The present study developed and used a two-dimensional steady-state CFD numerical model to simulate the flow and spreading behavior of a molten slag–metal mixture containing metallic iron (e.g., molten steel slag) during centrifugal granulation with a spinning cup. The thickness of the liquid film at the spinning cup’s edge, which directly affects the particle size after granulation, was predicted for different design and operating parameters. To validate the results of the numerical simulations, high-temperature experiments on centrifugal granulation of a molten slag–metal mixture using a spinning cup were also performed as part of this study. Using the method in the paper can be expected to solve the problem of bulk solid waste treatment, such as steel slag, which is of great significance in promoting the resource utilization of solid waste, protecting the environment, and promoting sustainable development. The following conclusions can be drawn from the present work:

• The molten slag–metal mixture exhibits an immiscible state between the slag and the liquid metal on the inner face of the spinning cup, forming layering or wrapping patterns. Due to the action of interfacial tension, the metallic iron is unevenly dispersed inside the liquid slag film layer.
• The results of the high-temperature centrifugal granulation experiments indicate that an increase in cup spinning speed increases the proportion of smaller-sized slag particles. For a constant liquid feeding rate and cup spinning speed, an increase in metallic iron content in slag increases the Sauter mean diameter of the slag particles. For the cup spinning speed of 2500 RPM, when the metallic iron content in slag increases from 5% to 15%, the Sauter mean diameter of the slag particles decreases by 13.77%.
• The liquid film thickness at the spinning cup edge increases with the increase in liquid feeding rate but decreases with the increase in cup spinning speed.
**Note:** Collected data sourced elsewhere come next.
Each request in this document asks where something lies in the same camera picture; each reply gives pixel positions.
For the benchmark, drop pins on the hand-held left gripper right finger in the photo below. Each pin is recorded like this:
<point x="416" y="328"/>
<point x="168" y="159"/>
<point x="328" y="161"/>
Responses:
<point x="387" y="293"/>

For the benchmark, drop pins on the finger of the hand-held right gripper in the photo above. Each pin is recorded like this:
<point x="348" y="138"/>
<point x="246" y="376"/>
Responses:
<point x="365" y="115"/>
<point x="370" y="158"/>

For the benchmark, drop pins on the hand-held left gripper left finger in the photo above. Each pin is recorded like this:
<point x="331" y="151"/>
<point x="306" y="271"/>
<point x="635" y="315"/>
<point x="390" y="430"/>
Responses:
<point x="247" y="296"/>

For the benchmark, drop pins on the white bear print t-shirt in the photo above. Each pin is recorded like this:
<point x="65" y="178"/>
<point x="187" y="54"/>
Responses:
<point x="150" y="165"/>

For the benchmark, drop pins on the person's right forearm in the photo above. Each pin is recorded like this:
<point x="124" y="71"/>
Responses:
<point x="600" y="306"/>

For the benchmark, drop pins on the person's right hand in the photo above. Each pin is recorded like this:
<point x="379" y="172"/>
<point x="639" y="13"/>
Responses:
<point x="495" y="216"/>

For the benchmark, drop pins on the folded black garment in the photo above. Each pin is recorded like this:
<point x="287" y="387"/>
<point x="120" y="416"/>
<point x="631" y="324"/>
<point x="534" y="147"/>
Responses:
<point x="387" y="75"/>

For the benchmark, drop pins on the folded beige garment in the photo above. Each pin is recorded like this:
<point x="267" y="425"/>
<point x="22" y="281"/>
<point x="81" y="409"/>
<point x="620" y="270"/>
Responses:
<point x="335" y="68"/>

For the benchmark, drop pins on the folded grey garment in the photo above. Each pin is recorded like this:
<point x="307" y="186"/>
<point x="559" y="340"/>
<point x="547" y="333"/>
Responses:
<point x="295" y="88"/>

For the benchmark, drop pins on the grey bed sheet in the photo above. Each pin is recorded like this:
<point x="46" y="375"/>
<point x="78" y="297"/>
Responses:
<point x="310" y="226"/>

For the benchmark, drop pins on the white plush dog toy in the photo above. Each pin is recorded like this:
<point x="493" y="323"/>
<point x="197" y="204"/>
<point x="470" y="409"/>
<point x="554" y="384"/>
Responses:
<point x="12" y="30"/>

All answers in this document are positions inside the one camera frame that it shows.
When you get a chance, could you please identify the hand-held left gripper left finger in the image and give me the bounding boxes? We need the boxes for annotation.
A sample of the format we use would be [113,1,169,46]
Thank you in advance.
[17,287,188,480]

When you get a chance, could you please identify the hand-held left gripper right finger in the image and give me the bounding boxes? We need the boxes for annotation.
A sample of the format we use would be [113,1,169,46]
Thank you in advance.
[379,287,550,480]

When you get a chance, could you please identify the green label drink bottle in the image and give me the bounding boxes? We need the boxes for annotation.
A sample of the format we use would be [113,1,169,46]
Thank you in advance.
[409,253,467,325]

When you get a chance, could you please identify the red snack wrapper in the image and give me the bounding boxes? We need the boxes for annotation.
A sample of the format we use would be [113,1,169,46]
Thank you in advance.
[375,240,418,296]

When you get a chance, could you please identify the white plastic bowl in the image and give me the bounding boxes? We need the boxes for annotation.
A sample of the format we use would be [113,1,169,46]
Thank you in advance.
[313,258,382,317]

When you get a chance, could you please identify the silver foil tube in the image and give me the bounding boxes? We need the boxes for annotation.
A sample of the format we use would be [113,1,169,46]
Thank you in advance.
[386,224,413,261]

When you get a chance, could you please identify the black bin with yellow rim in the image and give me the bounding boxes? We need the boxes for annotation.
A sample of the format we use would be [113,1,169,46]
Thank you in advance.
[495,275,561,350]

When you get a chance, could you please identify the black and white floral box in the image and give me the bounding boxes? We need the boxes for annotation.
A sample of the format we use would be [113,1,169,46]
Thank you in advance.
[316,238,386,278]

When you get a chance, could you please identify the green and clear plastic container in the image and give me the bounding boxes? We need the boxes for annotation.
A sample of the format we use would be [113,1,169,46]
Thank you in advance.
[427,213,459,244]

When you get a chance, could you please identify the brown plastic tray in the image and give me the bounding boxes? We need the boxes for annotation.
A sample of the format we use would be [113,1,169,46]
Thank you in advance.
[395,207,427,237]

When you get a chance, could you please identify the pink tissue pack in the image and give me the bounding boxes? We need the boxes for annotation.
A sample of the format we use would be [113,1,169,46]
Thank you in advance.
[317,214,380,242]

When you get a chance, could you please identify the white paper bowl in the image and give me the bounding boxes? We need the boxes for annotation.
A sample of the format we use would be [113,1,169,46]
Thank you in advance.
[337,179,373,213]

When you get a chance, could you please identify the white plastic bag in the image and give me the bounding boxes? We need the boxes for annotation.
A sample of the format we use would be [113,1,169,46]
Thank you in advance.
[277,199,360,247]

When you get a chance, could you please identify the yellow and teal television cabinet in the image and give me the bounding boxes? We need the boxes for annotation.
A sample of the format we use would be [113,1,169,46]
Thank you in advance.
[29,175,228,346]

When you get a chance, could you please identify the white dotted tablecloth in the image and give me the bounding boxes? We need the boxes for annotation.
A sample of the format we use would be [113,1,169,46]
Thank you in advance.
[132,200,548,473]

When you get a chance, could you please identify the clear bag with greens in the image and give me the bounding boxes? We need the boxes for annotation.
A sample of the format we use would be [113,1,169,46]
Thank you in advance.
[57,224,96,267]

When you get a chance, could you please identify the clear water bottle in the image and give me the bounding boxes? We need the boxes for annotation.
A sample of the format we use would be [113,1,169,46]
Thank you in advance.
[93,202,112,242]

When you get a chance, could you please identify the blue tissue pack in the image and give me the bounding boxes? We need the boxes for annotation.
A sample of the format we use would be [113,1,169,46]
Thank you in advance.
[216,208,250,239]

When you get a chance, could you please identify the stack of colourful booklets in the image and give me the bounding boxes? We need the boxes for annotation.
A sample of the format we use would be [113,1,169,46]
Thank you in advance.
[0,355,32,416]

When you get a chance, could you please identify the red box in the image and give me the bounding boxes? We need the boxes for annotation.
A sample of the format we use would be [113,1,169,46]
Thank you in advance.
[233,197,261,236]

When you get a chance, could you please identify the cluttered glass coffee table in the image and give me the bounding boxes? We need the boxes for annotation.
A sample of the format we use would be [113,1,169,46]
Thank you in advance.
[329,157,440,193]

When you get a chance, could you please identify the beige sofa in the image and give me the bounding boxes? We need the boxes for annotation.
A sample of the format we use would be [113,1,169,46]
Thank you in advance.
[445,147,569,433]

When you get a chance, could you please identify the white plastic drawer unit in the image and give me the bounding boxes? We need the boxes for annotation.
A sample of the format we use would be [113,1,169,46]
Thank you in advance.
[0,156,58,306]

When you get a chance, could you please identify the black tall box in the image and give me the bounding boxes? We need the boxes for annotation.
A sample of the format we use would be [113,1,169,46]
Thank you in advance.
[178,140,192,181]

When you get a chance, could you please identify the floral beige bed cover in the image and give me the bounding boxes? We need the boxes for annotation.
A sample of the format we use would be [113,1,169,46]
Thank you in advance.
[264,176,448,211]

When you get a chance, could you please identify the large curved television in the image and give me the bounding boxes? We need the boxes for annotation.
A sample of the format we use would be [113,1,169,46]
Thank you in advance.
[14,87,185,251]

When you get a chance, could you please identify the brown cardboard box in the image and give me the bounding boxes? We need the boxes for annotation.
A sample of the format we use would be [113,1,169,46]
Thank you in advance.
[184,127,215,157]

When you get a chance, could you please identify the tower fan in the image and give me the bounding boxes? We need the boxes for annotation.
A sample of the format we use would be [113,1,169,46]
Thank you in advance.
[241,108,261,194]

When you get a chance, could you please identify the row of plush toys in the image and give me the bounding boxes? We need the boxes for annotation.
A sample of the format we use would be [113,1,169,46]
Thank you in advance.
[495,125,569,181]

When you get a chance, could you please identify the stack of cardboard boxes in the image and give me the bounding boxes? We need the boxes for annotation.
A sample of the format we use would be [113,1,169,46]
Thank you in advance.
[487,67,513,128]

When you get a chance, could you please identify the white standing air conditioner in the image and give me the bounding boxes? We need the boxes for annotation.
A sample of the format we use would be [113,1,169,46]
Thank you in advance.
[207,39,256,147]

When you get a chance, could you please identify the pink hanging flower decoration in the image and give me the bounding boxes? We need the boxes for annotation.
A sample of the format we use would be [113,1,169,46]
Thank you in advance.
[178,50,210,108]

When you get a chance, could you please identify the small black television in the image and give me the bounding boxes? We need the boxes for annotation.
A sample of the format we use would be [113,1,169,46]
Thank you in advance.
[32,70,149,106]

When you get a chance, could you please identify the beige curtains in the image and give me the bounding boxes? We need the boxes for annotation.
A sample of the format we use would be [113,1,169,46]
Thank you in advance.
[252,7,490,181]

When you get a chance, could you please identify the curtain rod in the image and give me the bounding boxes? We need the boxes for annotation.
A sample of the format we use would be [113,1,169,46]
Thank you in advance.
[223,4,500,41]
For the spinning cup with a diameter of 30 mm, the liquid film thickness decreases by 10.88% when the cup spinning speed is increased from 2000 RPM to 3000 RPM. For every 1 kg·min⁻¹ increase in the liquid feeding rate, the liquid film thickness increases by about 28.15%. When the spinning cup diameter is increased from 30 mm to 50 mm, the liquid film thickness can be reduced by 19.26%.
• The diameter of slag particles correlates positively with the increase in the liquid film thickness at the spinning cup edge. The ratio between the arithmetic mean diameter of slag particles and the liquid film thickness decreases nearly linearly with the increase in the metallic iron content in slag, and, on average, the mean diameter of the slag particles is approximately 4.25 times the liquid film thickness at the spinning cup edge. Therefore, this ratio can be utilized for estimating the slag particle size based on the liquid film thickness at the spinning cup edge predicted using the two-dimensional CFD model developed in this work.